Free Tier Limitation
Deployment endpoints on the free tier are automatically closed within two hours after deployment.
Production Recommendation
For production deployments, you are recommended to download your model weights.
Choosing the Model to Deploy
To select a model for deployment in Arcee, start by accessing the Create Deployment screen. This screen features a modal window where you can begin the process.
First, enter a name for your deployment in the Deployment Name text field. Next, use the Model to Deploy dropdown menu to choose the model you wish to deploy. A list of available pretrained models will appear when you click on this dropdown menu. You can select from Qwen2-7B-Instruct, Qwen2-7B, Mistral-7B-Instruct-V0.2, Mistral-7B-Instruct-V0.1, and Mistral-7B-V0.1. Please note, these are not Arcee platform models. These are models that we support off the shelf.
Choosing the correct model is essential, as it should align with your deployment goals and requirements.
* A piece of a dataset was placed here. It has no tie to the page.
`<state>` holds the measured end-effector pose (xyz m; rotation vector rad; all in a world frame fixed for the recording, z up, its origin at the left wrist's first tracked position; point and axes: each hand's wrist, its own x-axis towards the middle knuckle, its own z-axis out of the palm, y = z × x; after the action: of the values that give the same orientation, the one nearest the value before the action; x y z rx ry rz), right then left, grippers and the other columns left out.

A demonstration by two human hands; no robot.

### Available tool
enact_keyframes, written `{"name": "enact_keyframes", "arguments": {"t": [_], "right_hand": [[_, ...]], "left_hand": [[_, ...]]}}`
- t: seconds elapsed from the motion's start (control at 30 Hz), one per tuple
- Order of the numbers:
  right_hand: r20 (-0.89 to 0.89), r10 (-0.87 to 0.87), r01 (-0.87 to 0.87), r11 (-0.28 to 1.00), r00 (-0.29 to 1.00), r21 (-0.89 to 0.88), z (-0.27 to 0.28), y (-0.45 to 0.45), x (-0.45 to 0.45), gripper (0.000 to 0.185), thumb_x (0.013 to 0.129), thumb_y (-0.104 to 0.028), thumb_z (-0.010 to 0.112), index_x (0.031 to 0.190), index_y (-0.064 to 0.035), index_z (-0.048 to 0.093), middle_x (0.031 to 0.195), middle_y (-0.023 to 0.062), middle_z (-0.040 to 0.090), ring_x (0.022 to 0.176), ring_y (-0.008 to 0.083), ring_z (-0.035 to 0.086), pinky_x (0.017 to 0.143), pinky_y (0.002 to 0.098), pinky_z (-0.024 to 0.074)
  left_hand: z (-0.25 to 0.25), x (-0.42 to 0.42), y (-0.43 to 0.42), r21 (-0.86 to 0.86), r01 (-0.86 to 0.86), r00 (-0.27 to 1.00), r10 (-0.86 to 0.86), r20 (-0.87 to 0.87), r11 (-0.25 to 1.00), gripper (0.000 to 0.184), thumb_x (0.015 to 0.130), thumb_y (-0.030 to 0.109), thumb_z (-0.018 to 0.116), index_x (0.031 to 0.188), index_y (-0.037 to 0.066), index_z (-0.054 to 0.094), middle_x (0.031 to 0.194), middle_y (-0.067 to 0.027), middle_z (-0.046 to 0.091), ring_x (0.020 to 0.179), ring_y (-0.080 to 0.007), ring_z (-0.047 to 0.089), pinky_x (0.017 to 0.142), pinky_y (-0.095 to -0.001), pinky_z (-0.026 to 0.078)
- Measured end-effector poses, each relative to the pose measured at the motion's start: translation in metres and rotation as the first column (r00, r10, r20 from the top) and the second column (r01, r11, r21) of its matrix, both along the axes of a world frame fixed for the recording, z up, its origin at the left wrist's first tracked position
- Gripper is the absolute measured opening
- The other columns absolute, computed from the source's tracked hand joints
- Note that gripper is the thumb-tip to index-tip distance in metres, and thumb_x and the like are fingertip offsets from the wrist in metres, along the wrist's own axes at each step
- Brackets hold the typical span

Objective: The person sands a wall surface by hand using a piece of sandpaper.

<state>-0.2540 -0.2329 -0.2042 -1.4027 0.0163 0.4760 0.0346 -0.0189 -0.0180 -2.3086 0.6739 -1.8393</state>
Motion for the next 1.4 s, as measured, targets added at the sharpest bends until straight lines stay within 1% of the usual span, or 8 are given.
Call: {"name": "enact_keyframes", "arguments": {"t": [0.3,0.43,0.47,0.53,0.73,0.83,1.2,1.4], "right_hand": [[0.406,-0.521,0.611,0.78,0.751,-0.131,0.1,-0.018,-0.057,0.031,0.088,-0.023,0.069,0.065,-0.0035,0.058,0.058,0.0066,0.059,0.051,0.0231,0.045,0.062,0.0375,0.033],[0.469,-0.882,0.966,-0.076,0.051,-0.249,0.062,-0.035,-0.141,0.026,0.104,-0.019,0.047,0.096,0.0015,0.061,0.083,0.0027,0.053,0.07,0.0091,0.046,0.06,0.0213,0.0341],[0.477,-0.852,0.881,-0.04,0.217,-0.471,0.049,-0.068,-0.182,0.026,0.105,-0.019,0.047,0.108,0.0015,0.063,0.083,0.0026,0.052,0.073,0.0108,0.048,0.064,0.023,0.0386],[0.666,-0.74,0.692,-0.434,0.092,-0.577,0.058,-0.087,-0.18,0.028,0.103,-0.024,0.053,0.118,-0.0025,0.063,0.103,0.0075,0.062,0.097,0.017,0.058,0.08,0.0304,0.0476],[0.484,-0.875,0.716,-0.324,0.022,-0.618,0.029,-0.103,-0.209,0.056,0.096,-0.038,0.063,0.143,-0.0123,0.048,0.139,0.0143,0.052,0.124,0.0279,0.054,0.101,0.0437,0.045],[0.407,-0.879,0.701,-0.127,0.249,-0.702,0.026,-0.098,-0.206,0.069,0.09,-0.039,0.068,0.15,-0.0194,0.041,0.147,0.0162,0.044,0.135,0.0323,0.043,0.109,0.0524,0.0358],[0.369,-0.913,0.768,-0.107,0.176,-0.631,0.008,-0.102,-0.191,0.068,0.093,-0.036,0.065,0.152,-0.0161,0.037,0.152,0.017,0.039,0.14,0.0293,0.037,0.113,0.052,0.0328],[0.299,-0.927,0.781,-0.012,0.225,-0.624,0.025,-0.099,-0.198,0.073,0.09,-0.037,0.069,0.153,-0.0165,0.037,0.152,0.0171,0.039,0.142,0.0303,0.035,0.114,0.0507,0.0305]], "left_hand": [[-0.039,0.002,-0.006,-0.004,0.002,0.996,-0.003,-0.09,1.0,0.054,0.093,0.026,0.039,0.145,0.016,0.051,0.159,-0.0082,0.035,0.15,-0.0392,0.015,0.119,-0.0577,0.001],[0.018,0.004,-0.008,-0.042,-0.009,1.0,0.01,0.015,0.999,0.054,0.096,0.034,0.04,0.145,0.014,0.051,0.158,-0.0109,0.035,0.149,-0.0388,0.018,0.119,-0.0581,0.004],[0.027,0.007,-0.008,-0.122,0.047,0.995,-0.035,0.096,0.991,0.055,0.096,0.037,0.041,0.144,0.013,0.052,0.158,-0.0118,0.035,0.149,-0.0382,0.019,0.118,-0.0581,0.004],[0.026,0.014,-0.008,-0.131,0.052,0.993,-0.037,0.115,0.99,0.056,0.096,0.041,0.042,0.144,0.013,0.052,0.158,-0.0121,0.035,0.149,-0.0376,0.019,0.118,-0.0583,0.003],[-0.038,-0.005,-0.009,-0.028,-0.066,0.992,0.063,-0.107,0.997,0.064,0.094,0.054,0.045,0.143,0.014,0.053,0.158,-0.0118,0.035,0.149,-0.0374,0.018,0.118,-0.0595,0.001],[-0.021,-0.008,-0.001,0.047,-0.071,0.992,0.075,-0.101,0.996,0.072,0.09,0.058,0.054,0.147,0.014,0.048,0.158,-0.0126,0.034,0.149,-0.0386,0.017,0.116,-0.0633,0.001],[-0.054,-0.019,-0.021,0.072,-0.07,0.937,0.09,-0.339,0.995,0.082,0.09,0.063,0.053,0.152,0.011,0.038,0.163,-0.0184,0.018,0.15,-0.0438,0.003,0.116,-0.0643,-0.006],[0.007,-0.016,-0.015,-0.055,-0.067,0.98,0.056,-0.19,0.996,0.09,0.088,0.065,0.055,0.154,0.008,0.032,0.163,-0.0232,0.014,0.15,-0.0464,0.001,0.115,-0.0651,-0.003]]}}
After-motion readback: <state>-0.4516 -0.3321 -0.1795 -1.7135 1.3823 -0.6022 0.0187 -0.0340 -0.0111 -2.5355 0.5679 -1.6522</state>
Please carefully review the available models to select the best fit for your needs.
Available Model Types for Deployment
Model Type | Example Models |
---|---|
Pretrained | Your pretrained models, e.g., llama-base |
Merged | Your merges |
Aligned | Your alignments, e.g., llama-chat |
Frequently Asked Questions
You can deploy models that have undergone alignment, pretraining, or merging within the Arcee platform.
To select a model for deployment, choose from the list of available pretrained models in the Model to Deploy dropdown menu in the Create Deployment modal.
Verifying deployment is essential to ensure your model's performance meets your expectations.
On the free tier, deployment endpoints are automatically closed within two hours after deployment.